If Google can’t deliver the most relevant product right away, then there is still work to do. It seems like we need a whole new technology in order find the single most relevant product on a web page, something which is more contextual in its nature, and not based on search technology.
Where is the best location to link to the product within the content?
Let’s say we have a machine that understands what product to link to. Now, where should it embed the link? It’s a difficult decision for a machine, even harder than finding the relevant product itself.
It’s one thing to match ads to web pages (or web pages to ads) and fill pre-allocated ad spaces, but it’s another thing to actually allocate the ad space based on context. And we pretty much understand by now that even Google can’t do this.
This challenge doesn’t stop others from trying. In-text advertising is a somewhat new approach, implemented by companies like VibrantMedia, Kontera and even Amazon. All based on the assumption that a good link from within the content is worth more than a bunch of ads around it. Yet, those companies also don’t have the technology to determine the best spot for the link to be embedded. All they do is turn extracted keywords into links. Those are not necessarily the right words to link, and not necessarily in the right spot. Again, we see that technology can not yet deliver what an advertiser needs, in this case placement.

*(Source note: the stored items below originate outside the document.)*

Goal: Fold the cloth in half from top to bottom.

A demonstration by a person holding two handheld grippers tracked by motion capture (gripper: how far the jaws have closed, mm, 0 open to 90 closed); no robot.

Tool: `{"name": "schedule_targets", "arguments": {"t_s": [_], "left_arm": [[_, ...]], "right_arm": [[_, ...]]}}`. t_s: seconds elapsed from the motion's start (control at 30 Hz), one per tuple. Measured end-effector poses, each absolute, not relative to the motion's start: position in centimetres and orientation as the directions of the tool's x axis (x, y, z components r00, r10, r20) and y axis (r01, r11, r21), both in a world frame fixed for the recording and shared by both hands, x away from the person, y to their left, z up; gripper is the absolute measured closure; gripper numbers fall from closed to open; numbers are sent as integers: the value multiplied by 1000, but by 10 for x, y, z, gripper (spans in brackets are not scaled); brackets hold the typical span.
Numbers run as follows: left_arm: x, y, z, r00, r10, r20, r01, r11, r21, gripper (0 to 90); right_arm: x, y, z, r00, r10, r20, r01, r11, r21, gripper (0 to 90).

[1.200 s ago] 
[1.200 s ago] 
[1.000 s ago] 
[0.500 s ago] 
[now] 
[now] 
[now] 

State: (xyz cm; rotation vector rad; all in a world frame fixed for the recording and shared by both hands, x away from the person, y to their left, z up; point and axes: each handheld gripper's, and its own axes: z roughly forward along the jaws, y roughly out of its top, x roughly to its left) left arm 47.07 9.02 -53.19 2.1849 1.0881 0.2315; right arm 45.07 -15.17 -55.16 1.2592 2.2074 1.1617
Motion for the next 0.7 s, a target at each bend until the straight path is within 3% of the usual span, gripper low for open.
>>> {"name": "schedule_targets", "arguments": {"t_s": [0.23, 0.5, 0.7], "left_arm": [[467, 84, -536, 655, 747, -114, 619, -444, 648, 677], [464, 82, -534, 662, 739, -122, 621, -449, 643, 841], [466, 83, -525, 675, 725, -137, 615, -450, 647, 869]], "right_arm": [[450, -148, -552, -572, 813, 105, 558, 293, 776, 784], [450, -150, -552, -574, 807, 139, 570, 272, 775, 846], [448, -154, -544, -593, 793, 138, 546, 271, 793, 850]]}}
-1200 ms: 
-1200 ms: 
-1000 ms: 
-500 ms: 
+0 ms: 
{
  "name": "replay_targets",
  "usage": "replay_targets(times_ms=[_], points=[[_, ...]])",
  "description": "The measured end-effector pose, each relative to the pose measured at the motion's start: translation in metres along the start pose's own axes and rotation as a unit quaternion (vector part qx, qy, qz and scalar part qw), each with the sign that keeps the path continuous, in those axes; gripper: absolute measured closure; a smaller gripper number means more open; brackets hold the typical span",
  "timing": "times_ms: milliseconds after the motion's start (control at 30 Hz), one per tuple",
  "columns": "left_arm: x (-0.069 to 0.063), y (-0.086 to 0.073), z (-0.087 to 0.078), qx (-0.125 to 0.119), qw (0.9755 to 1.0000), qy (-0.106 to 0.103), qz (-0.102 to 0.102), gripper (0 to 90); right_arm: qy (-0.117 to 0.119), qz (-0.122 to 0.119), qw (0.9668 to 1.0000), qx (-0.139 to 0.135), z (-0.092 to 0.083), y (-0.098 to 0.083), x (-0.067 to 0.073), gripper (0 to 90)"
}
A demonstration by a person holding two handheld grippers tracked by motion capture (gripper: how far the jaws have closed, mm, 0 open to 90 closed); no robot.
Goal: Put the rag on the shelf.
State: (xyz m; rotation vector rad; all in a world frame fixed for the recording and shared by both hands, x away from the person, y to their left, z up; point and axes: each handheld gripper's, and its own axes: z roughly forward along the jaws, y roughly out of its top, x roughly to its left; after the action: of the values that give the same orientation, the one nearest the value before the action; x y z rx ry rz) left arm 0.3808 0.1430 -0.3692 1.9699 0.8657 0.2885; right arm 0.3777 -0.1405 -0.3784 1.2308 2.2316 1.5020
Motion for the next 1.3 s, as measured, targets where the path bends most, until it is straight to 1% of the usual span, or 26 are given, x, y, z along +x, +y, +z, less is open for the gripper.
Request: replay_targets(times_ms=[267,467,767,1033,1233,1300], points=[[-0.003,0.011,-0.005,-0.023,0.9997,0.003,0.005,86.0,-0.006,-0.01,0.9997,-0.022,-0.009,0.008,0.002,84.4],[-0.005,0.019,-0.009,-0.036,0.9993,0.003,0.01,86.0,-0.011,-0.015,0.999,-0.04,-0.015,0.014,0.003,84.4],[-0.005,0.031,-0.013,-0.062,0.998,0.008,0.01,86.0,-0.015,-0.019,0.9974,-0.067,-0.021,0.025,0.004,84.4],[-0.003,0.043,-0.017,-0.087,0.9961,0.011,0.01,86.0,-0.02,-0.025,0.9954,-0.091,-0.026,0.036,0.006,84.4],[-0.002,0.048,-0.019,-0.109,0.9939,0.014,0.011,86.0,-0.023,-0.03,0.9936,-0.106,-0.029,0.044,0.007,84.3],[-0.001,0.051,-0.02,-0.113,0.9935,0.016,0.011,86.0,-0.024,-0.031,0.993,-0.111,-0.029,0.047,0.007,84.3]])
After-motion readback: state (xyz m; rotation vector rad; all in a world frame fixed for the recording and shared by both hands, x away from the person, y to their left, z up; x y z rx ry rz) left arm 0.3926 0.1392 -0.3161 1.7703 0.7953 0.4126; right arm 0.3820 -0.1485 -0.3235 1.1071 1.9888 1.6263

Which linking method is the best for the product?
Is this a product that requires a visual instead of a text link? And if so, which of the available visuals will perform better? Surely, no machine can provide the answer, yet…
It seems to me like machine scalable CPA is a romantic idea that belongs to the future. The requirements are just to much for the current technology. Nevertheless, we need a solution now. So what can be done? Crowd sourcing.
If the technology doesn’t exist yet, there is no other way to achieve scalable CPA but to outsource the job to people. This has already been done in other areas of online activity, for example Digg, Delicious and uTest.
Zemanta Crowd Sources Contextual CPA Advertising
Since every page that contains content is generated by humans, what could be more natural than outsourcing the contextual CPA ad embedding to those humans – the authors themselves?
I can think of one problem; authors are not always commercial savvy. They are mostly concerned with writing and not with marketing.
What Zemanta does, however, is provide them with a tool to enrich their content with tags, images, links and more. Zemanta integrates smoothly into the author’s domain and provides them with a great value. What if Zemanta offers some CPA links and banners in addition their other offerings of pictures, links and tags? And what if those links and banners would be seamlessly merged into Zemanta, thus providing a way for the author to integrate CPA in a truly organic fashion?
In an earlier post, I suggested that Zemanta would eventually look for revenue from the point of content consuming, despite that they recently announced a paid API model. Andraz Tori, a co-founder of Zemanta supports my assumption with his comment on CenterNetworks:
But we are definitely working on monetization.
For example when suggest link to Amazon and you specified your Affiliate ID, we insert it. If you haven’t specified it, we insert our own.
Presently, authors from around the world are using Zemanta and organically embedding CPA Amazon ads within their content. They embed ads to the right product, they embed them in the right spots within the content, and they decide whether or not to add a textual link or a product image. Best of all, the authors don’t do it with the intention of selling. They are doing it with the intention of increasing the value of their own content. As a result, ads are organically and naturally embedded within their content.
Of course this is just the tip of the iceberg. Those are just Amazon ads for now, and Zemanta’s method of revenue sharing is not yet solid. However, they have just recently started – and as far as I can see, Zemanta provides a great service, and it’s byproduct is crowd sourcing of contextual CPA advertising.
If that’s not CPA innovation, then what is?